This month, and not for the first time, conservatives had the vapors over President Obama being overly casual in his own office and “disrespecting” a desk that was sent to President Garfield by Queen Victoria. (It sure didn’t do him any good) There is only one description of this preposterous complaint that does it justice, and that would be “utter bullshit.”

Not only is it likely that most occupants of the Oval Office treated their desk as, well, a desk, but if the man holding the most powerful and difficult job in the world feels that it helps him to put his feet, foot, butt, nose, tongue or other body parts on his own desk, he should do it. The fact that conservatives are offended by a photo of this natural and not at all disrespectful act (the President already defers to too many people that he shouldn’t, and now conservatives think that he needs to show more deference to his own furniture?), in addition to being an alarming sign of encroaching mental illness, is also a strong indication that they are in denial over the fact that this man, Barack Obama, is in fact the President, has been elected twice, and has every right to act like a President in every way, including putting his feet, with shoes or not, wherever he damn pleases in the White House.

I don’t want to hear about how he is a merely a trustee, or how he’s just borrowing the office, or that it belongs to the people, or history. True, and irrelevant. He lives there, he works there, the White House is the President’s home, the Oval Office is the President’s office, and while any man holds that office he can wear what he likes, do what he likes, tell bawdy jokes there, read Playboy, watch “Three’s Company,” strip naked and pass wind, as long as it doesn’t interfere with leading the nation. It’s good to be President, and what counts is being a good leader, not whether you but a scratch or two in your desk.

Hey! Get that foot off of your own desk! Who do you think you are, President of the...oh. Right."

Hey! Get that foot off of your own desk! Who do you think you are, President of the…oh. Right.”

It should not have surprised anyone that Stephen Colbert, the often brilliant satirist of Comedy Central, took aim at this barn-sized target, and mocked it thoroughly.
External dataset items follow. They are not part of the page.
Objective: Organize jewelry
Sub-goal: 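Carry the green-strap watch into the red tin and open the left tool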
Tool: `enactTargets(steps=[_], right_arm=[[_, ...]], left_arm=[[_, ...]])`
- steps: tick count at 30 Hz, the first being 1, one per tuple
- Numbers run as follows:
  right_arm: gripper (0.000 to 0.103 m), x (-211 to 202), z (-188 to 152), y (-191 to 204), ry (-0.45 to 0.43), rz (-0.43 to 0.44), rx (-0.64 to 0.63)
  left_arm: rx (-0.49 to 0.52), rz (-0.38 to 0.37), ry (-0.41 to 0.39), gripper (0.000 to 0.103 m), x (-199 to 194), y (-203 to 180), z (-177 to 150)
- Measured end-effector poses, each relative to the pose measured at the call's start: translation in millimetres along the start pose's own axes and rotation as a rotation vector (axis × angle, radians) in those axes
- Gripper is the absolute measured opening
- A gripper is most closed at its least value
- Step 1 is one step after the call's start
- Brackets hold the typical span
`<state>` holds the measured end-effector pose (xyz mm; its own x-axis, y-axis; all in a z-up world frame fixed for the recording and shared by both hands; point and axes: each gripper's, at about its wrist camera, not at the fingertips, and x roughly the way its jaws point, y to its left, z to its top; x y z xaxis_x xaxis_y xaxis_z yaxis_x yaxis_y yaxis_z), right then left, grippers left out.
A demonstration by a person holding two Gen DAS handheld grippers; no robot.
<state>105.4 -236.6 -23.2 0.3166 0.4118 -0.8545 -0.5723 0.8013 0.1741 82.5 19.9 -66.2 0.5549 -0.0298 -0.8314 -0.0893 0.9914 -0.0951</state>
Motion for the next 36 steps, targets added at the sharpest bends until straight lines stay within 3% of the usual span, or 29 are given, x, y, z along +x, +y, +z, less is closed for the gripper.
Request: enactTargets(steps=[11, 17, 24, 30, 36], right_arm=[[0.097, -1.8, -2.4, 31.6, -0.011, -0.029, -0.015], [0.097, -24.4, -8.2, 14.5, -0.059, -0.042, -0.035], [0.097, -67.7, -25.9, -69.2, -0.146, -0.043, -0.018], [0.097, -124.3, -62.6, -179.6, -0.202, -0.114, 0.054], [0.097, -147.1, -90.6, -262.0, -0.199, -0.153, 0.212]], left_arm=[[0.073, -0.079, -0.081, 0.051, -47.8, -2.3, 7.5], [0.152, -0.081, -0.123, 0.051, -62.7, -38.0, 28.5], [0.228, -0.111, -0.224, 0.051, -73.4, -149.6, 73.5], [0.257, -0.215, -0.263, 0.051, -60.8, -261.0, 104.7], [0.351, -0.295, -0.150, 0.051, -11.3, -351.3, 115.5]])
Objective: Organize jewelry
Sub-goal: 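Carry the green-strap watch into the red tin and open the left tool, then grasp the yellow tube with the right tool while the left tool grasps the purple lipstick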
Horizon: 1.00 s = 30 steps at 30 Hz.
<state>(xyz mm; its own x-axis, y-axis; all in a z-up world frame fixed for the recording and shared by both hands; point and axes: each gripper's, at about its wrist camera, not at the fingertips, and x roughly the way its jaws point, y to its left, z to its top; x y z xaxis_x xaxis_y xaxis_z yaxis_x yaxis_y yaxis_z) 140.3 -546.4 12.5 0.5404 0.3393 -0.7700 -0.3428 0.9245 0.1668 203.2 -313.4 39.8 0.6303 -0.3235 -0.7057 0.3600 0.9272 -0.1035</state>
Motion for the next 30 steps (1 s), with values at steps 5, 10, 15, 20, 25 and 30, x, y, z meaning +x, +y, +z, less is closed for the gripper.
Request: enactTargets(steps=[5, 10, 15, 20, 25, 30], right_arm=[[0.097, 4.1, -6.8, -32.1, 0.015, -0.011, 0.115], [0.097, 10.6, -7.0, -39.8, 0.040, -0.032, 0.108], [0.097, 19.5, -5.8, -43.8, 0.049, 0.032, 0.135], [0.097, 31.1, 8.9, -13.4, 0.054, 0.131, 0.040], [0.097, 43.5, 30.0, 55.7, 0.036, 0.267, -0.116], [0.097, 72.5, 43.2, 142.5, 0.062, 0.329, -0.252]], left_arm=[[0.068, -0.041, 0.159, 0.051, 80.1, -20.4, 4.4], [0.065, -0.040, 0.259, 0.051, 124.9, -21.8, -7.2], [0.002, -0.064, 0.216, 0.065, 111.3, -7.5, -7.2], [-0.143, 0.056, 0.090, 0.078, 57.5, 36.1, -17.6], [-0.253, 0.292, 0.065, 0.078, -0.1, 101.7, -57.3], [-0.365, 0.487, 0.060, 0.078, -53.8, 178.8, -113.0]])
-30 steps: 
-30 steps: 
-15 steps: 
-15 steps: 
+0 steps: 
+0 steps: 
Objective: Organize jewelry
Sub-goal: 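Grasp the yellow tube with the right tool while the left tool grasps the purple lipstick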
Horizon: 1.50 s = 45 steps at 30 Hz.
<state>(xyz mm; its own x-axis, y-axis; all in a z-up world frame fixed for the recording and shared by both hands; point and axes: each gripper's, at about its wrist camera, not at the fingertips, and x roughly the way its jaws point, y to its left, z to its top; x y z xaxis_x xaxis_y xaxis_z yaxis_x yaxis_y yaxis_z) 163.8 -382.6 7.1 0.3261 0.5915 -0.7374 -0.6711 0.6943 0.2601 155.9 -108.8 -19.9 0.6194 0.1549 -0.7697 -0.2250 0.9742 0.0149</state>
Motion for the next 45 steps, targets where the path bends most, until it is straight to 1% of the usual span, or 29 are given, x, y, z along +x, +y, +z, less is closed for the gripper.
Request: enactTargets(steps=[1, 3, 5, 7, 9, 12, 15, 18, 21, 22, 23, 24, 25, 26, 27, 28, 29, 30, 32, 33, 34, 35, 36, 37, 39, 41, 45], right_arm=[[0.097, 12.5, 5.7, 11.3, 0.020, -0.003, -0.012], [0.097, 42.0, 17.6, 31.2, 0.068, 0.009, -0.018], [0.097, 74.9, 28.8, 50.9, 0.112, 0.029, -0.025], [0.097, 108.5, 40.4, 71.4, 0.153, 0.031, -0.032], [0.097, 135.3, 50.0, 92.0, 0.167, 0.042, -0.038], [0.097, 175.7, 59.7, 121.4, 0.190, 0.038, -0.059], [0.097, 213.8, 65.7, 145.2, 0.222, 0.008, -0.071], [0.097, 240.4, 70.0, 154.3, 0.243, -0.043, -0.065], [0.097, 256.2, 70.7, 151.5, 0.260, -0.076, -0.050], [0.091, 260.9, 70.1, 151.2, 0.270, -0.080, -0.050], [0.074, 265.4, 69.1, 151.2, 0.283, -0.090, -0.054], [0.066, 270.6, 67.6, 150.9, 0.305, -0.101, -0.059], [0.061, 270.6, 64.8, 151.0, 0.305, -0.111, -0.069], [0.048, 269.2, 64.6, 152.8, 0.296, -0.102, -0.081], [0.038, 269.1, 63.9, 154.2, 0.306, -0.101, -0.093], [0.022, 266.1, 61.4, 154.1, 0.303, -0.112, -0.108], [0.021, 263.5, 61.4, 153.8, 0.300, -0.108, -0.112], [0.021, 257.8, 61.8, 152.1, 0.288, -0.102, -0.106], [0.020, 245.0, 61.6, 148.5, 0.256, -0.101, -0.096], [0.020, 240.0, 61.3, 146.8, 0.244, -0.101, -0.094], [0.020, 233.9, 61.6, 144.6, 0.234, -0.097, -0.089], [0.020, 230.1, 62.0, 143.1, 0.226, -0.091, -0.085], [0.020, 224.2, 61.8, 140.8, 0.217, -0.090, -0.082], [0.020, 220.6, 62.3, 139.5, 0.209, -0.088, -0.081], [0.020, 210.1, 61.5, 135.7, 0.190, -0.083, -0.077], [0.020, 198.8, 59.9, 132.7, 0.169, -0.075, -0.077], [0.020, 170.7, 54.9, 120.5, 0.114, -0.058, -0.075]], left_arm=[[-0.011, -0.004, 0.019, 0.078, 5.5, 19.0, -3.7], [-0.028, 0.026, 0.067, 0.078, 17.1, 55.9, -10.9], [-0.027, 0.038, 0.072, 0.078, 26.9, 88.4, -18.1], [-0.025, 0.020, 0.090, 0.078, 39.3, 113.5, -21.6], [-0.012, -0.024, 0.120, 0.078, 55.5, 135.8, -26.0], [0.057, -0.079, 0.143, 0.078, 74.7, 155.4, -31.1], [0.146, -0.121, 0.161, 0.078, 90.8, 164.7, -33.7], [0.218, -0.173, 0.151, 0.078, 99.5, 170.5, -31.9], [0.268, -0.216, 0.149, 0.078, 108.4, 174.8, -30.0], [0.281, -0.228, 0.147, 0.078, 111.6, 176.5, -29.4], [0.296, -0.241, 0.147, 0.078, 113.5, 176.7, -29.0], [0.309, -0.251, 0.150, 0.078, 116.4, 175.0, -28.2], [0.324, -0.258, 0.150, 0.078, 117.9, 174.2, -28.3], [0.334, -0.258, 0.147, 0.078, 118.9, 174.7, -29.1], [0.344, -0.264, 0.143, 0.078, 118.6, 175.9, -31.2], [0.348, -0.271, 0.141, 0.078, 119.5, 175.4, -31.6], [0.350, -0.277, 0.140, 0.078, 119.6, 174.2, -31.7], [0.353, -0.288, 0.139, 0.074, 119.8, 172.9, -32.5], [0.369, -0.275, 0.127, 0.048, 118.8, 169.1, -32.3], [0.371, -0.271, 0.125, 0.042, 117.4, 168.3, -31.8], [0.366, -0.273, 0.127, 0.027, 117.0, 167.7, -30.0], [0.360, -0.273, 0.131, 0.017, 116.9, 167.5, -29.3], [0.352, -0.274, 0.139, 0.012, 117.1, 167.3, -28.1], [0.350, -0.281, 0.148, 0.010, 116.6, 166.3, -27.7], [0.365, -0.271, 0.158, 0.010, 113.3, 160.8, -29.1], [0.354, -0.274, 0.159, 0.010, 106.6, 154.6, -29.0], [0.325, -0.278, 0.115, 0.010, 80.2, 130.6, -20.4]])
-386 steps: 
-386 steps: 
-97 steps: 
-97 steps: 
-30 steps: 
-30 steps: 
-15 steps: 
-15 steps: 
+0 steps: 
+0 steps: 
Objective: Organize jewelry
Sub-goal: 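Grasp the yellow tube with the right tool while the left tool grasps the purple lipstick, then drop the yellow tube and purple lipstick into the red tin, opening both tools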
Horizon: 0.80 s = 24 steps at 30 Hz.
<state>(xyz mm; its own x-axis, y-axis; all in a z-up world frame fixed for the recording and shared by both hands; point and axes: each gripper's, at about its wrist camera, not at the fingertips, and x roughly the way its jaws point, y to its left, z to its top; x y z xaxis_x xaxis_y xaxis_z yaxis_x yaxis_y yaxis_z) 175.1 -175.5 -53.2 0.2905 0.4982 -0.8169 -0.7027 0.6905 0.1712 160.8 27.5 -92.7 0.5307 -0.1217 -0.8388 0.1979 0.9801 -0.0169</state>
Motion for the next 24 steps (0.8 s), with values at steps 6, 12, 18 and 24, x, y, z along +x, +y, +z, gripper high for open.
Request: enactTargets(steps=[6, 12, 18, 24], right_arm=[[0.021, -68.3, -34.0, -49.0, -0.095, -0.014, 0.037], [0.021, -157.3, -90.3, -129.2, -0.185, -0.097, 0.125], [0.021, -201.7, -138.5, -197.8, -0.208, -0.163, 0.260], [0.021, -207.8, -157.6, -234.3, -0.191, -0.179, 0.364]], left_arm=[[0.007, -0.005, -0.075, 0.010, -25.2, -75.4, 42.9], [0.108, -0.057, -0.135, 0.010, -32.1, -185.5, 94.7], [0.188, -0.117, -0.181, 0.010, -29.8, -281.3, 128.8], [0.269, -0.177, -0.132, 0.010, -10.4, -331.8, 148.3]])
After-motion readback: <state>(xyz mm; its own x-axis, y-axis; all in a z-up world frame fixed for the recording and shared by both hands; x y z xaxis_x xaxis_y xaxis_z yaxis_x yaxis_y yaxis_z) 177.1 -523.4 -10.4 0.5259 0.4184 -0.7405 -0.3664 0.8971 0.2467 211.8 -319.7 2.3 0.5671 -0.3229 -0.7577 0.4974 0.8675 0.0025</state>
Since his show is on TV and photos of an indignant tweet from Lou Dobbs would lack some kinetic interest, he chose to show a segment from the Fox late-night Fox panel show “Red Eye,” like that network’s “The Five” a weird hybrid that merges rightward, reliably anti-Obama political commentary with jokes.  Colbert played a clip from the show featuring an anti-foot-on-desk rant from “Red-Eye” regular Andy Levy, who is a pundit and a humorist, and like John Stewart, likes to claim that he is one whenever he is criticized for his conduct while being the other:

This, absurdly, drew an angry “Can’t you take a joke?” response from Levy, reported in a story by the Daily Caller about how gullible Stephen Colbert had been “duped” by an obvious spoof. Here’s Levy’s indignant retort:

This is too much. It piles hypocrisy and a fake ‘gotcha!’ on stupidity, and that’s a sandwich nobody should have to eat. The joke excuse, which is usually an attempt to avoid responsibility,  only has credibility when it is obvious to any sentient observer that a joke is intended, and that the jokester knows it’s a joke. Since various Fox pundits and alumni, like Glenn Beck, had recently and seriously expressed umbrage at Obama’s office demeanor, Levy (and the Daily Caller) have some nerve pretending that Colbert is a fool for treating Levy’s critical rant on the same topic, on the same network, from the same end of the political spectrum, as something more than a wild comic riff.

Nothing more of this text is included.